The checks are useful for your reviewers, because they save time that would otherwise be spent running the activities manually. The checks are also useful for you, as the pull request author, because you can use them to get an initial view into how your changes will work later in the deployment process.

In your own pull request validation workflows, you might choose to extend the validation checks with additional activities.

Pull request lifecycle triggers

A pull request in GitHub can go through many different lifecycle events. For example, a pull request is opened. Then, the author might push changes to the source branch (synchronize), which affects the contents of the pull request. Next, the pull request can be merged, closed without being merged, and even reopened again in the future.

Diagram that shows some of the pull request events.

With GitHub Actions, you can define workflow triggers that respond to any of these events. For example, you can define a workflow that runs automatically whenever a pull request is opened, synchronized, or reopened by specifying the pull_request trigger without any additional configuration:

on: pull_request

You can also specify pull request events that trigger a workflow. For example, the following workflow runs automatically whenever a pull request is closed:

on:
  pull_request:
    types: [closed]

Important

If there are merge conflicts in a pull request, the workflow won't run. You need to resolve the conflict and push the resolution so that the workflow can run.

Pull request status checks

The results of a pull request workflow are shown on the pull request's details page as checks.

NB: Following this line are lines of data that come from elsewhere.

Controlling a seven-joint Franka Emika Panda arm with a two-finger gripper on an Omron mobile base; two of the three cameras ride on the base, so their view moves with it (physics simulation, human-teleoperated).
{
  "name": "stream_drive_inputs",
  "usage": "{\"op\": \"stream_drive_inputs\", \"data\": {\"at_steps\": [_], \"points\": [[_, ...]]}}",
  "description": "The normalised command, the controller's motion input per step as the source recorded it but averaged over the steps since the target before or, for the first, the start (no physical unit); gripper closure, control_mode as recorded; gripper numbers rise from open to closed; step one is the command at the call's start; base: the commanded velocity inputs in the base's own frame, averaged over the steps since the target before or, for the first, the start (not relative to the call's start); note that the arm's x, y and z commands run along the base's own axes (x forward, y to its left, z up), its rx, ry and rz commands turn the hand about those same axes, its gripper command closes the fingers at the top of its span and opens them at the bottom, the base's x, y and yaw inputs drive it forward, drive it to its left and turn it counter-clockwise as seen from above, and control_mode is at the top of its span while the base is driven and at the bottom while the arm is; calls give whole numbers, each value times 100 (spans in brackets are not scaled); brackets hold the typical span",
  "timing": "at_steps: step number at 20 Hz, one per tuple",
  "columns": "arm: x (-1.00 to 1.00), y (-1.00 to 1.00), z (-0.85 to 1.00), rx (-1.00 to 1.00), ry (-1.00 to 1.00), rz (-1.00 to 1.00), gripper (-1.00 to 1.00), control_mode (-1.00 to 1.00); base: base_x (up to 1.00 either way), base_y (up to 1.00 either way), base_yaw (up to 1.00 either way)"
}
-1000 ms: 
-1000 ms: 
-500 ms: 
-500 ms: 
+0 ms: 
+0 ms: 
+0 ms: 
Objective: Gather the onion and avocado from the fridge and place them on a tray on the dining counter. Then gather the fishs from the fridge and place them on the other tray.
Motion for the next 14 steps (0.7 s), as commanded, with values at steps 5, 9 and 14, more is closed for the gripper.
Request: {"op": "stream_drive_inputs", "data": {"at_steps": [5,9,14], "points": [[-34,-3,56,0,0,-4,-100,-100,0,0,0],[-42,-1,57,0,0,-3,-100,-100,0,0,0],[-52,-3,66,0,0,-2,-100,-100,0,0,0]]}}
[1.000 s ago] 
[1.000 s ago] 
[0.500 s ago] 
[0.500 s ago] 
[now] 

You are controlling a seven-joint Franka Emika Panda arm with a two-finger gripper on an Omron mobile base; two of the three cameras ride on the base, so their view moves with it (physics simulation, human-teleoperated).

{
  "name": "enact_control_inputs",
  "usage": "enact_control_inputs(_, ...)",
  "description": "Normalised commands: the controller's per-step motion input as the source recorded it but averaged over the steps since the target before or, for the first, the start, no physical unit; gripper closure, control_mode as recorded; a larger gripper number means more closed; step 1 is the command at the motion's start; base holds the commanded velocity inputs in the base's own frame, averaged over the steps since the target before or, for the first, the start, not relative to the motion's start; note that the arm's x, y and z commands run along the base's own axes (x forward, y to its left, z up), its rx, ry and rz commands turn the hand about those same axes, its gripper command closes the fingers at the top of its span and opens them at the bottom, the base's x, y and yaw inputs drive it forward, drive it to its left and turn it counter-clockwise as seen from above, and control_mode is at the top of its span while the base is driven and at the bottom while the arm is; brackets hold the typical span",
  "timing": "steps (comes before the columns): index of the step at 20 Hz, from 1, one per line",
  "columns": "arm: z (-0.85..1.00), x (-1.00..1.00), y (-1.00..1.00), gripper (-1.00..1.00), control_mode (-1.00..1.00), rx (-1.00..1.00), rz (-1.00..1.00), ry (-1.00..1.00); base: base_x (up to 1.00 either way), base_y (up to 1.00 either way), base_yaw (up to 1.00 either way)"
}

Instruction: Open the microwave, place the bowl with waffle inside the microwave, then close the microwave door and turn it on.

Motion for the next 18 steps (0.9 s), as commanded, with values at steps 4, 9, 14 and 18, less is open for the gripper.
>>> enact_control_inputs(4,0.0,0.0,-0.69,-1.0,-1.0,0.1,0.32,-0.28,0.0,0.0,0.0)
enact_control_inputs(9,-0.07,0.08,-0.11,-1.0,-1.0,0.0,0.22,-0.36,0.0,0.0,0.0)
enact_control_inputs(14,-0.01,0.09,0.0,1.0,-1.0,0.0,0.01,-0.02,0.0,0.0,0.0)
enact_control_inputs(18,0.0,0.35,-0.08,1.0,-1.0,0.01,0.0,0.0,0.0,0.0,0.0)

Checks enable authors and reviewers to quickly get feedback on whether the automated activities have succeeded or failed, as shown in the following example:

Screenshot of GitHub pull request showing two successful status checks.

By default, even if a check fails, the pull request can be merged. You might not want to allow this, so you can configure branch protection rules to enforce that specific checks must succeed before a pull request can be merged.

Updating files

After a pull request is created, it's common for an author to need to make updates. For example:

  • A reviewer might ask the author to make changes to the code.
  • If an automated check fails, the author can change the code to fix the problem, and then commit and push the changes.

By using the pull_request trigger, you can configure your validation workflow to run every time the source branch is updated. The results of the workflow's latest run are shown on the pull request's details page.

Reusable workflows

If you look at the list of possible checks for pull request validation, you'll notice that they're the same steps that you would run in a regular deployment workflow. To avoid repetition, it's a good practice to use the GitHub reusable workflows.

You can define reusable workflows for each of the jobs that you'll use in the various workflow definitions. You'll see how to do this in the next exercise.

Draft pull requests

As an author, you would ordinarily open a pull request when you're ready for your changes to be reviewed, approved, and merged. But it can be helpful to get access to the automated pull request validation checks throughout the process of writing your code, even if you're not yet ready for your changes to be merged.

When you open a pull request on GitHub, you can mark it as a draft. GitHub runs all the same automated checks, and reviewers can still provide feedback. When your pull request is in draft status, though, it's clear to everybody that the work isn't yet ready for a full review, and it can't be merged.

It's especially common to create draft pull requests when your pull request validation workflow creates ephemeral environments, because you can preview your changes in a live, working environment. As you continue to push changes, your ephemeral environment is updated to incorporate your latest changes.